Like with other antidepressants, caution should be exercised when the medicinal product is administered to patients with:

- Worsening of psychotic symptoms can occur when antidepressants are administered to patients with schizophrenia or other psychotic disturbances; paranoid thoughts can be intensified

- When the depressive phase of bipolar disorder is being treated, it can transform into the manic phase. Patients with a history of mania/hypomania should be closely monitored. Mirtazapine should be discontinued in any patient entering a manic phase.

- Although Mirtazapine is not addictive, post-marketing experience shows that abrupt termination of treatment after long term administration may sometimes result in withdrawal symptoms. The majority of withdrawal reactions are mild and self-limiting. Among the various reported withdrawal symptoms, dizziness, agitation, anxiety, headache and nausea are the most frequently reported. Even though they have been reported as withdrawal symptoms, it should be realised that these symptoms may be related to the underlying disease. As advised in section 4.2, it is recommended to discontinue treatment with mirtazapine gradually.

- Care should be taken in patients with micturition disturbances like prostate hypertrophy and in patients with acute narrow-angle glaucoma and increased intra-ocular pressure (although there is little chance of problems with Mirtazapine because of its very weak anticholinergic activity).

- Akathisia/psychomotor restlessness: The use of antidepressants have been associated with the development of akathisia, characterised by a subjectively unpleasant or distressing restlessness and need to move often accompanied by an inability to sit or stand still. This is most likely to occur within the first few weeks of treatment. In patients who develop these symptoms, increasing the dose may be detrimental.

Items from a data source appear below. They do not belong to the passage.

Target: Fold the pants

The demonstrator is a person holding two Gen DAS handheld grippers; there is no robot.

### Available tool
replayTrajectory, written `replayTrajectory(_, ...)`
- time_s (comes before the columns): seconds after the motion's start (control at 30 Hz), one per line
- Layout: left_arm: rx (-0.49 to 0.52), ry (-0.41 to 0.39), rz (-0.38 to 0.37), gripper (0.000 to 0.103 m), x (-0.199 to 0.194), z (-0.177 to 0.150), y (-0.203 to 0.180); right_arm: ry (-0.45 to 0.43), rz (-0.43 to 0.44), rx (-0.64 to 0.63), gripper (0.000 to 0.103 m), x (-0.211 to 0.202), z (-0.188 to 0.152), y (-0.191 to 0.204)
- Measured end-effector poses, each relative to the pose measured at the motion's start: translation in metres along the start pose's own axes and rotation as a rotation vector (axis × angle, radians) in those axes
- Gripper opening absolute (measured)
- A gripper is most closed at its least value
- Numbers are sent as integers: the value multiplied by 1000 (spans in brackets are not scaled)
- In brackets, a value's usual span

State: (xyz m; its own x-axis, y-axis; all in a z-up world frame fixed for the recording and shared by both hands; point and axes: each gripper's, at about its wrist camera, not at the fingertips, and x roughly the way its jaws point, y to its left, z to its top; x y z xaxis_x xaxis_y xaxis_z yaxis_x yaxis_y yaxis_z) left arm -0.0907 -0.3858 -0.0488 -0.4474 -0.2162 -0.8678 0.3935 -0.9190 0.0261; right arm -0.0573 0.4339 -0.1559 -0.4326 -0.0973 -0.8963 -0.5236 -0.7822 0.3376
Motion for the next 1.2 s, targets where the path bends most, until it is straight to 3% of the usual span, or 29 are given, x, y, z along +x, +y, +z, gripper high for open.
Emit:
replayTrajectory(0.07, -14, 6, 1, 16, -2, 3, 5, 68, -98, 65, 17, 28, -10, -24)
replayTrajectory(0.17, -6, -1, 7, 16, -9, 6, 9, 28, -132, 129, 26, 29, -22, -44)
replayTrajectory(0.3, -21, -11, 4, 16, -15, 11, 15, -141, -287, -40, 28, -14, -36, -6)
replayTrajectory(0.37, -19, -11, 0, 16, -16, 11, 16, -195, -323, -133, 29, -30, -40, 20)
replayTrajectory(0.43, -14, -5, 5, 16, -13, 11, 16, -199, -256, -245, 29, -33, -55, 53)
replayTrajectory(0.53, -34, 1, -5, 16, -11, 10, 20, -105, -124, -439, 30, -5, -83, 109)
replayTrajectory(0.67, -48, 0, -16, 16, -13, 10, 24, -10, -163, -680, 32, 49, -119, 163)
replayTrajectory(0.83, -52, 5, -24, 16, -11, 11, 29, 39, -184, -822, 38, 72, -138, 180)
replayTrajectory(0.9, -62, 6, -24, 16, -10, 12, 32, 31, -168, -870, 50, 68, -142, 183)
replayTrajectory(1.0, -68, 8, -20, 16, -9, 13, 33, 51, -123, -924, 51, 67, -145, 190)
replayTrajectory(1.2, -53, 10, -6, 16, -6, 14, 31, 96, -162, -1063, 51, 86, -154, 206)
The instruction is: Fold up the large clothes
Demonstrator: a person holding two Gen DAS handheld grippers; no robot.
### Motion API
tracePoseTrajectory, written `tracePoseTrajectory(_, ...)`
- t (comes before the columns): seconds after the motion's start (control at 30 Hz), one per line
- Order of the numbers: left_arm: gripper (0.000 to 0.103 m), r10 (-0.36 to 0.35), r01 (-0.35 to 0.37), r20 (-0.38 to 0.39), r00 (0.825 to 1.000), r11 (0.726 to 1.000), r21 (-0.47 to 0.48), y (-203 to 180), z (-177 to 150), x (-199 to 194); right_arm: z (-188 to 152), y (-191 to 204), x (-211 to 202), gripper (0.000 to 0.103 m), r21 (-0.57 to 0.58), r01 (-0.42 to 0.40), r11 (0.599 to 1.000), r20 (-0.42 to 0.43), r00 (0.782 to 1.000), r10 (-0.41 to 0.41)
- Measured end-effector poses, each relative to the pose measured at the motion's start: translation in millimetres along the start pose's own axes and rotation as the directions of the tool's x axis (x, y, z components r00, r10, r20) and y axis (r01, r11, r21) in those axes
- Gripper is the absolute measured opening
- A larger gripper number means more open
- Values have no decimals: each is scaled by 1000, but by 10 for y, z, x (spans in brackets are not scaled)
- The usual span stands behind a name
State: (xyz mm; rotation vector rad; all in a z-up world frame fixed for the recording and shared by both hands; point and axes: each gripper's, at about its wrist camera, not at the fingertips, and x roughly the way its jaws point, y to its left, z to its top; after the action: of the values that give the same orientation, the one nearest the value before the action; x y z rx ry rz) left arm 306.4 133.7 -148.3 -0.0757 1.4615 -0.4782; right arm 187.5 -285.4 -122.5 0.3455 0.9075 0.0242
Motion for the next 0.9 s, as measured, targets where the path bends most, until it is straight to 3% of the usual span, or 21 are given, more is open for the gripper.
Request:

- Cases of QT prolongation, Torsades de Pointes, ventricular tachycardia, and sudden death, have been reported during the post-marketing use of mirtazapine. The majority of reports occurred in association with overdose or in patients with other risk factors for QT prolongation, including concomitant use of QTc prolonging medicines (see section 4.5 and section 4.9). Caution should be exercised when Mirtazapine is prescribed in patients with known cardiovascular disease or family history of QT prolongation, and in concomitant use with other medicinal products thought to prolong the QTc interval.

Severe cutaneous adverse reactions

Severe cutaneous adverse reactions (SCARs) including Stevens-Johnson syndrome (SJS), toxic epidermal necrolysis (TEN), drug reaction with eosinophilia and systemic symptoms (DRESS), bullous dermatitis and erythema multiforme, which can be life-threatening or fatal, have been reported in association with mirtazapine treatment.

If signs and symptoms suggestive of these reactions appear, mirtazapine should be withdrawn immediately.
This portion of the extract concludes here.